Good yes. If the US Treasury Department printed up Mardi Gras tickets, spent them on the economy, and called them dollars, the value of those dollars would depend on the law of Congress. But that’s not what the Treasury Department does, and that’s not what a dollar is.

If you live in the United States, the dollars that you use the most in your daily life are bank dollars. Your bank creates them when they lend you money and then deposit them into your account.

Bank dollars have no value just because your bank says so. Your bank has regulators who rummage through their books to make sure these loans are solid assets with decent returns. And your bank pays premiums to the Federal Deposit Insurance Corporation to protect your deposits in case it fails. If bank dollars is just a social convention – a meme – then your mortgage is just a meme too.

Take the Fed now. It’s just a special bank. As Bernanke said, commercial banks have deposit accounts with the Fed. When the Fed lends them money, it adds dollars to their accounts, which we call reserves. And just like when the commercial banks lend you money, those reserves are a liability on the Fed. But there’s one crucial part of the process that didn’t get it done in 60 minutes: when the Fed tags those accounts, it is buying assets too. It swaps one for one: reserves for assets.

When we say the Fed is printing money, we are implying that there was nothing and now there is something. Ta there! But that doesn’t happen at all either. The Fed has to buy something. Usually it’s a treasury bill, but in an emergency it can be a more questionable asset. Then the Fed writes back the reserves. To believe that these reserves are just a meme, you have to believe that the assets are just a meme. But they are not. Don’t take my word for it. The Fed’s assets bring a return every year, in lean years and in rich years, without exception.

OK. Now we come to the Treasury. She also has an account with the Fed, but she can’t just pull dollars out of her account.
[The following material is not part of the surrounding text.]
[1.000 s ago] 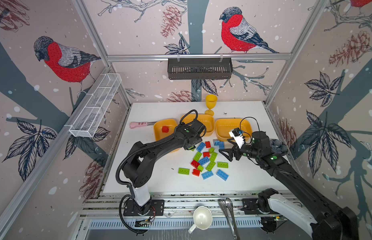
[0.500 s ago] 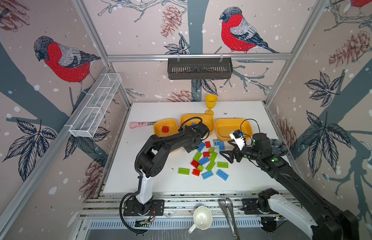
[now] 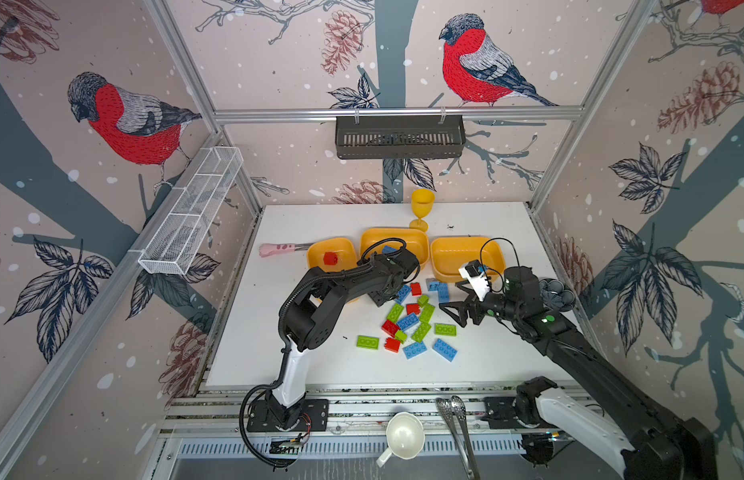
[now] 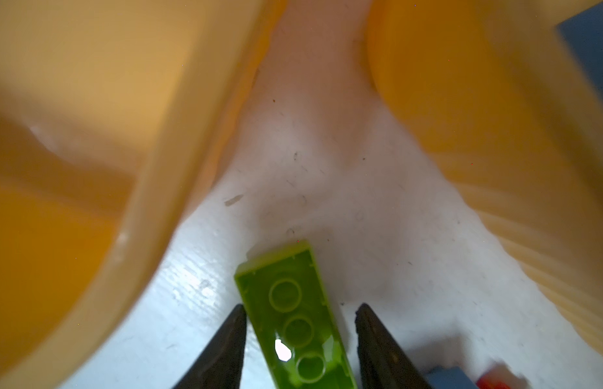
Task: Sort the legos into containers by color
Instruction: 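Lower the left gripper onto a lime-green brick beside the bins and grasp it, then carry the green brick with the left gripper and drop it into the farthest bin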
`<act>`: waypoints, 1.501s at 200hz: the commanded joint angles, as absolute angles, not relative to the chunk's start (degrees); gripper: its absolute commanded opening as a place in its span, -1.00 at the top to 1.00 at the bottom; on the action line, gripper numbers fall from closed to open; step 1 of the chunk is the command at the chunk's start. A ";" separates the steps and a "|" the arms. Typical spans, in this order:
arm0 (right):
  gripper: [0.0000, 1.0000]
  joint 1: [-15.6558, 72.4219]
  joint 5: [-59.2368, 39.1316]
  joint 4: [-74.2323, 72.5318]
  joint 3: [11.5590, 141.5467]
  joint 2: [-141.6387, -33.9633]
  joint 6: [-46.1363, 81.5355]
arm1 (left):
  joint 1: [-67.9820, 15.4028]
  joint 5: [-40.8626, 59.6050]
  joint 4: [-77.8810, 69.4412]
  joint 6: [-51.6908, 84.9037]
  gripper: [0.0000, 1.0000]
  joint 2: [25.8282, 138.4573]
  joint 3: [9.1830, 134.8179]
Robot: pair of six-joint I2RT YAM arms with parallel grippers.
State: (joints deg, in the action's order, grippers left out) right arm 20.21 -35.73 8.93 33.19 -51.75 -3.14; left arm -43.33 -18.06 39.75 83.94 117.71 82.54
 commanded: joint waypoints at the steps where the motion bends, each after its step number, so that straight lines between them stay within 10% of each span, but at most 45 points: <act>1: -0.99 20.14 -36.39 8.24 33.20 -51.42 -3.26 | -43.31 -17.87 39.93 84.10 0.09 118.04 81.88; 37: -0.99 20.03 -36.72 8.74 33.70 -51.33 -3.25 | -43.32 -18.88 40.43 82.84 0.40 116.50 81.81; 121: -0.99 16.38 -36.06 8.04 35.29 -51.17 -1.59 | -43.66 -24.40 46.58 62.76 0.43 113.72 98.76; 257: -0.99 11.69 -32.31 11.04 35.33 -46.57 -0.70 | -46.16 1.71 32.70 30.51 0.46 138.65 130.54; 276: -0.99 11.56 -32.29 11.55 35.42 -46.27 -0.71 | -46.36 2.03 33.75 30.42 0.33 141.19 133.80; 300: -0.99 11.34 -32.29 12.37 35.60 -45.92 -0.98 | -46.41 0.71 34.66 29.79 -0.43 139.92 133.58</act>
The Treasury Department can deposit dollars into its account by collecting taxes or selling Treasury bills. There is no Fiat, no decree. There is no money printer anywhere. There are all transactions on a balance sheet, assets for liabilities.

Well, you might think that all of these mortgages and credit card loans are meaningless assets. You may believe that the US government will not be able to collect enough taxes to transfer these treasury bills. If you are right then yes, the dollar has no value. But we’re still not talking about trusting anyone. We are talking about credit analysis. So please: let’s stop calling it fiat money. Let’s call it what it is: loan money.